Page 4 of Terribly Tristan


Font Size:  

They stared at each other and Leo took a moment to contemplate how fucking stupid that sounded. It looked like the bouncer was thinking the same thing.

“I mean, I just don’t do clubs,” Leo clarified.

“Shame,” the bouncer said, eyeing him up and down.

Leo flushed.

“I’m Brendan,” the guy said, and held out a beefy hand for Leo to shake. “So if this isn’t your scene, what are you doing here?”

Leo bit his lip. “There’s a…wake? I guess? For my great-uncle.”

“Oh, Jimmy? I’m sorry for your loss. Were you close?”

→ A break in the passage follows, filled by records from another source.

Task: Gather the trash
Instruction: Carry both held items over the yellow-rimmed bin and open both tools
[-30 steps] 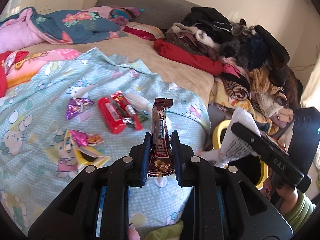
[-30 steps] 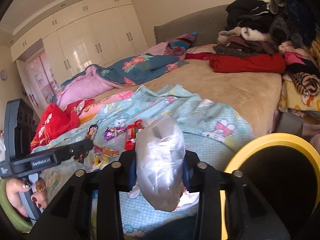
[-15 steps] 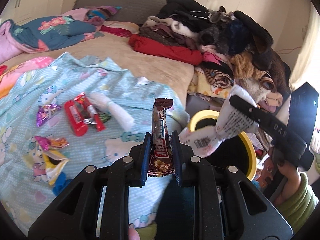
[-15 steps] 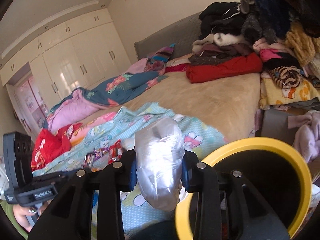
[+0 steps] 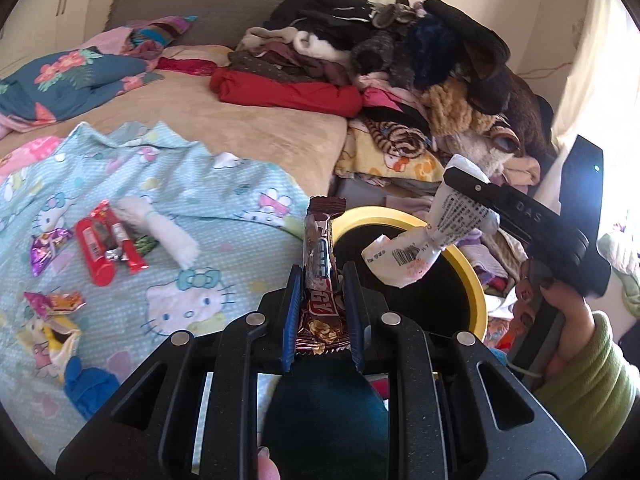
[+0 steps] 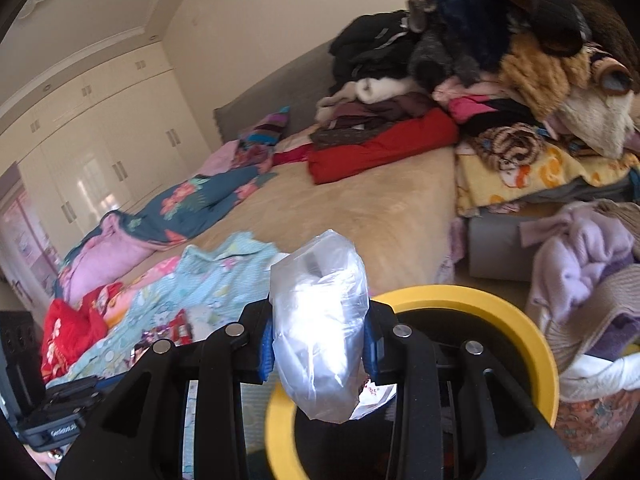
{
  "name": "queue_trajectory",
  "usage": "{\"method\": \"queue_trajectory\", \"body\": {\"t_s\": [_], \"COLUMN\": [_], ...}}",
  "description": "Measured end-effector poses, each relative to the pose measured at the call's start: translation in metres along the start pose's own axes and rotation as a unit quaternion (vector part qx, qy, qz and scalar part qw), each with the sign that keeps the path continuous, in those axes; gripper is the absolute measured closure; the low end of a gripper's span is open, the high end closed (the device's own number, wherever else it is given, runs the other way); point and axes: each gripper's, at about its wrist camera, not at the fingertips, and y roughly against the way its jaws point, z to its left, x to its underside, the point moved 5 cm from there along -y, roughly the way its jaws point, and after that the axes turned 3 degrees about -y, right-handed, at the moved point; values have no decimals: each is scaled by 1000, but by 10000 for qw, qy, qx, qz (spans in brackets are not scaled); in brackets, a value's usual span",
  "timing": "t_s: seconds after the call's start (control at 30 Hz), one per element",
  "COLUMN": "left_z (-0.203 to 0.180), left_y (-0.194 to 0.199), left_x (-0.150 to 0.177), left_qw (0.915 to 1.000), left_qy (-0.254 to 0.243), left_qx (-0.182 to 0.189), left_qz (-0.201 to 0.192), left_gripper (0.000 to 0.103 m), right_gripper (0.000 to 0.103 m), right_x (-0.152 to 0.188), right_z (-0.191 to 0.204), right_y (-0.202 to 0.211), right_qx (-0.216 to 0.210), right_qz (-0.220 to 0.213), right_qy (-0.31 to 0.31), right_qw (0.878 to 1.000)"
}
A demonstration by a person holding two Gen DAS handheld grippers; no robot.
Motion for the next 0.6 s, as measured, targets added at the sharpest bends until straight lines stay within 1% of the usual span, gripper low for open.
{"method": "queue_trajectory", "body": {"t_s": [0.17,0.33,0.5,0.6], "left_z": [-17,-39,-57,-64], "left_y": [-12,-27,-49,-65], "left_x": [3,5,6,8], "left_qw": [9997,9984,9965,9952], "left_qy": [-108,-315,-467,-431], "left_qx": [185,411,577,701], "left_qz": [130,218,392,536], "left_gripper": [88,88,88,88], "right_gripper": [71,71,71,71], "right_x": [3,10,12,13], "right_z": [-24,-46,-59,-67], "right_y": [-1,-3,-5,-6], "right_qx": [302,486,568,587], "right_qz": [102,232,303,331], "right_qy": [-120,-318,-467,-564], "right_qw": [9994,9980,9968,9961]}}
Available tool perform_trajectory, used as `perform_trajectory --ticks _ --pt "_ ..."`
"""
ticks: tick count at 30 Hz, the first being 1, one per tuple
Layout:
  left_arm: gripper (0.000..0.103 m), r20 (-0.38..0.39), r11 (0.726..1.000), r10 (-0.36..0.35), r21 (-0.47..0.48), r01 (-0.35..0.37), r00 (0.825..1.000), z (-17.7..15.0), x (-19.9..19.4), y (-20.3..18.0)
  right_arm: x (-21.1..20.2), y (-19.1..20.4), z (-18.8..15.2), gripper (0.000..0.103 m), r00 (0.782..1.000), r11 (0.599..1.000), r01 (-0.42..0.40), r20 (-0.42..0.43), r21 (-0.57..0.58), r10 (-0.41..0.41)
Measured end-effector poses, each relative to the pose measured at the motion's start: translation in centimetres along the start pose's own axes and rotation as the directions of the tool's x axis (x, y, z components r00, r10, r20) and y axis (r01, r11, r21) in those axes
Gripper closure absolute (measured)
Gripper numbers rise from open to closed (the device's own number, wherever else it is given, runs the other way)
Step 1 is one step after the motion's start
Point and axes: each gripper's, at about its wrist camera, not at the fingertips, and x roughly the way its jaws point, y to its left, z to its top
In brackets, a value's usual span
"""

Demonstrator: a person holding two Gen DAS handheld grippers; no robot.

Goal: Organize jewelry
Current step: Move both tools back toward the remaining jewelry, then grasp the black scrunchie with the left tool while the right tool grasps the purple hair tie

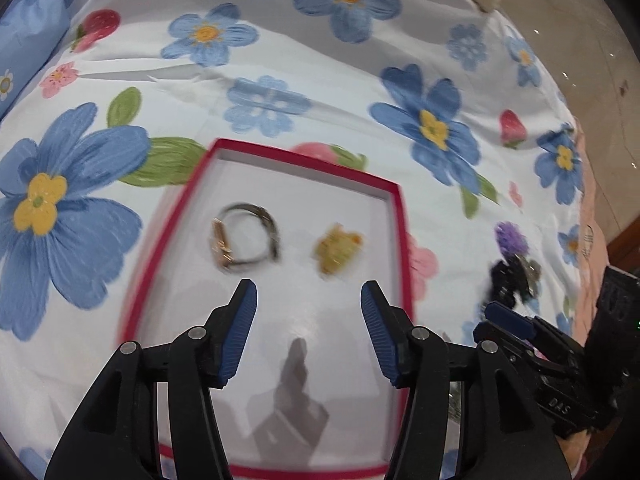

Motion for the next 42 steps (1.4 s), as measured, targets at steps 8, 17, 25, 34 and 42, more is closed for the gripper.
perform_trajectory --ticks 8,17,25,34,42 --pt "0.049 -0.035 0.996 -0.070 0.056 0.072 0.997 -3.2 -0.8 -4.7 -5.3 -4.6 -4.2 0.050 0.998 0.992 0.052 0.035 0.112 -0.056" --pt "0.048 -0.083 0.984 -0.120 0.120 0.130 0.989 -5.1 0.1 -9.4 -9.4 -9.0 -7.9 0.049 0.991 0.970 0.111 0.052 0.217 -0.125" --pt "0.048 -0.114 0.969 -0.155 0.176 0.173 0.981 -5.4 1.4 -13.1 -11.8 -12.1 -9.6 0.048 0.982 0.949 0.152 0.068 0.277 -0.177" --pt "0.048 -0.142 0.946 -0.182 0.244 0.213 0.973 -4.6 3.6 -16.9 -13.3 -15.3 -10.0 0.048 0.970 0.926 0.191 0.079 0.325 -0.228" --pt "0.048 -0.186 0.929 -0.193 0.283 0.240 0.963 -3.1 7.5 -19.7 -12.6 -18.2 -9.8 0.050 0.958 0.905 0.254 0.042 0.340 -0.285"
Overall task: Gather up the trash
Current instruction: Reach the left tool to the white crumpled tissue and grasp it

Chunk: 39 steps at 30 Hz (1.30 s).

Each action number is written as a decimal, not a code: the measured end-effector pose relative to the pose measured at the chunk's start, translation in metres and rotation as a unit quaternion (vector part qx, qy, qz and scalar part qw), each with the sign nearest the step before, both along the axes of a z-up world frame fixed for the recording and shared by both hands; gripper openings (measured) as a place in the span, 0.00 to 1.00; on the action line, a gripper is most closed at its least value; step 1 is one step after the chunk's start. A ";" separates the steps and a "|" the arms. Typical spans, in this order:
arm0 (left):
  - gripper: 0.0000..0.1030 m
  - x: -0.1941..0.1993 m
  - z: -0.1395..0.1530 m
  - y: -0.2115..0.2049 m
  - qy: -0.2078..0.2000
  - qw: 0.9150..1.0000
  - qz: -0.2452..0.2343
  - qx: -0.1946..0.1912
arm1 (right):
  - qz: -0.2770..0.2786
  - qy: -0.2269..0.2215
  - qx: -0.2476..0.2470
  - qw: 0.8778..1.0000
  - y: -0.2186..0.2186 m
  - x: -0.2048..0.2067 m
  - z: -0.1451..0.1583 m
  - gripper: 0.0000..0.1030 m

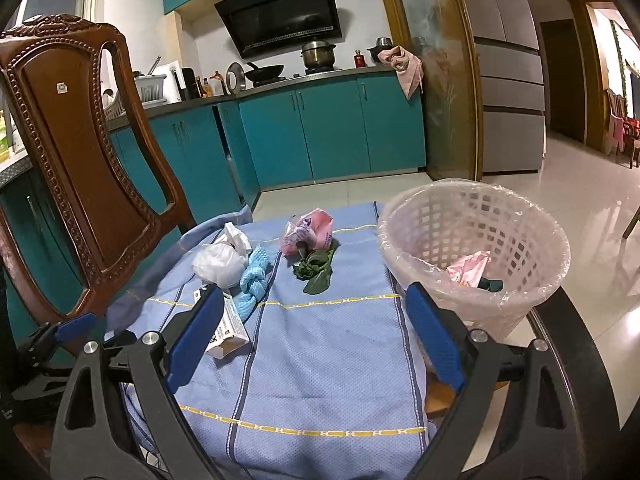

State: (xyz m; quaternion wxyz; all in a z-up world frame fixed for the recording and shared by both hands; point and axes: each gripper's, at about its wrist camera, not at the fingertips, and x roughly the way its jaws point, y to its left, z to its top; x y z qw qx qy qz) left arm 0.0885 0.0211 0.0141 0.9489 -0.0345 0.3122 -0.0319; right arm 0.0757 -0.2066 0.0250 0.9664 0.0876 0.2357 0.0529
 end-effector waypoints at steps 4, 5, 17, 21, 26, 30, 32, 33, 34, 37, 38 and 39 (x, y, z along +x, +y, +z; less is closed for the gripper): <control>0.92 0.001 -0.001 -0.001 0.003 1.000 -0.001 0.002 | 0.001 0.000 -0.002 1.000 0.000 0.000 0.000 0.87; 0.92 0.001 -0.001 -0.002 0.003 1.000 -0.002 0.002 | 0.001 0.001 -0.001 1.000 0.000 0.000 0.000 0.87; 0.92 0.033 0.003 -0.001 0.007 1.000 0.014 0.014 | 0.009 0.005 0.001 1.000 0.004 0.001 0.001 0.87; 0.92 0.073 0.003 -0.005 0.008 1.000 0.007 0.028 | 0.013 0.011 -0.006 1.000 0.008 0.004 -0.002 0.87; 0.91 0.128 -0.007 -0.002 0.023 0.999 0.013 0.034 | 0.020 0.029 -0.018 0.999 0.013 0.012 -0.007 0.87; 0.87 0.163 -0.024 0.007 0.056 0.998 0.020 0.016 | 0.027 0.041 -0.024 0.999 0.017 0.018 -0.012 0.87; 0.84 0.175 -0.033 0.009 0.073 0.997 0.016 0.013 | 0.026 0.044 -0.026 0.998 0.018 0.021 -0.014 0.87; 0.78 0.181 -0.038 0.010 0.084 0.996 0.011 0.008 | 0.026 0.045 -0.028 0.998 0.019 0.023 -0.014 0.87; 0.70 0.185 -0.043 0.009 0.095 0.995 0.007 0.004 | 0.027 0.047 -0.028 0.998 0.020 0.025 -0.014 0.87; 0.43 0.190 -0.054 0.008 0.117 0.993 0.000 0.002 | 0.028 0.049 -0.038 0.998 0.024 0.035 -0.015 0.87; 0.38 0.189 -0.054 0.008 0.118 0.993 -0.002 0.003 | 0.028 0.050 -0.040 0.998 0.024 0.038 -0.016 0.87; 0.30 0.186 -0.050 0.008 0.112 0.994 -0.001 0.003 | 0.029 0.052 -0.044 0.997 0.026 0.044 -0.016 0.87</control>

And that, Leo thought, is how you address a bereavement— not with “were you the cowboy he rode to save a horse?” like the tall blond arsehole at the funeral. He still wasn’t quite over it—both the fact that the guy had thought he’d looked like his great-uncle’s type, or that Uncle Jimmy’s type was apparently over sixty years his junior. He supposed he shouldn’t really be surprised. There had been stories, told in hushed tones when his mother was a bottle and a half of red in, that Leo wasn’t supposed to have heard, of a succession of pool boys.

“Uncle Jimmy has a pool?” he’d once asked excitedly when he’d been about eight, sweltering through a Sydney summer.

His mother’s mouth had turned down. “No.”

It had taken Leo a few years to figure that one out.

“You right, mate?” Brendan asked, dragging Leo back to the present.

“Yeah. Um, we weren’t super close, but I always liked him. He was a bit of a black sheep in the family,” Leo said.

Brendan grinned widely. “Sounds like Jimmy. Go on in, kid.”

Kid. Leo fought the urge to point out that he was thirty and headed inside instead.

It was like walking into a wall of sound and colour. Lights flashed, temporarily blinding him while intermittently illuminating dark corners, and bass beats thumped so hard that the floor vibrated under his feet. He took another few steps forward, trying to orient himself as his senses were overwhelmed. Despite the lights and the noise, it wasn’t actually that hard to find who he was looking for. Over by the bar, several drag queens were holding court, for want of a better term, surrounded by a crowd of people who were smiling and laughing and clinking their glasses in response to whatever the tallest of the queens had said. Leo recognised her as the one from the funeral who’d invited everyone here. It couldn’t have been more different from the subdued atmosphere at the funeral home, and Leo was suddenly glad he’d come. He headed over towards the group.

As soon as he reached the bar, a girl with rainbow hair appeared at his elbow with a bright smile and thrust out a hand. “Hi! I’m Wei,” she shouted over top of Daft Punk’s repeated insistence that they were up all night to get lucky.

He shook the proffered hand. “Leo.” There wasn’t much point in trying to say more, not with the noise levels what they were. What was that saying? If it’s too loud, you’re too old? Right now, with his eardrums ringing, Leo felt about a hundred.

Wei tapped his arm, and he looked down to find she was holding out a shot glass. “Tequila!”

He took it, looking at it dubiously. It was a Wednesday. Who did tequila shots on a Wednesday?

Uncle Jimmy’s friends, apparently. Wei lifted her own glass and knocked it against his.

“To Jimmy!” She slammed it back, and he really had no choice but to follow suit.

It burned all the way down, making his eyes water as he gasped out, “To Uncle Jimmy.”

All around him, people lifted their glasses in a toast, and it warmed him inside in a way that wasn’t all caused by the alcohol. It was nice to think that Jimmy had friends who cared about him, even if they were…well…“unsuitable” was the word his mother probably would have used.

Leo had asked her before he’d left the house if she wanted to come with him. She’d given him a look that was all pursed lips and judgement and said, “If you must go, try to not to embarrass yourself, and don’t catch anything off the toilet seats.”

He’d taken that as a no.

A long arm was flung across his shoulders and a voice purred “Darling!” He turned and looked up into the face of the woman—Man? Queen? Leo wasn’t sure what the proper term was here—who’d announced the drinks at the funeral. “You must be Jimmy’s little nephew! I’m Miss O’Jenny. Sounds like misogyny, but spelled like Jenny from the Block.”

Leo blinked. “Pleased to meet you?”

“I am still Jenny from the block,” Miss O’Jenny said in response to something someone behind her said. She leaned down to buss his cheek with a kiss. “Pleased to meet you, too, darling. Welcome to The Palace.”

“Why is it called The Palace?” Leo asked, just for something to say.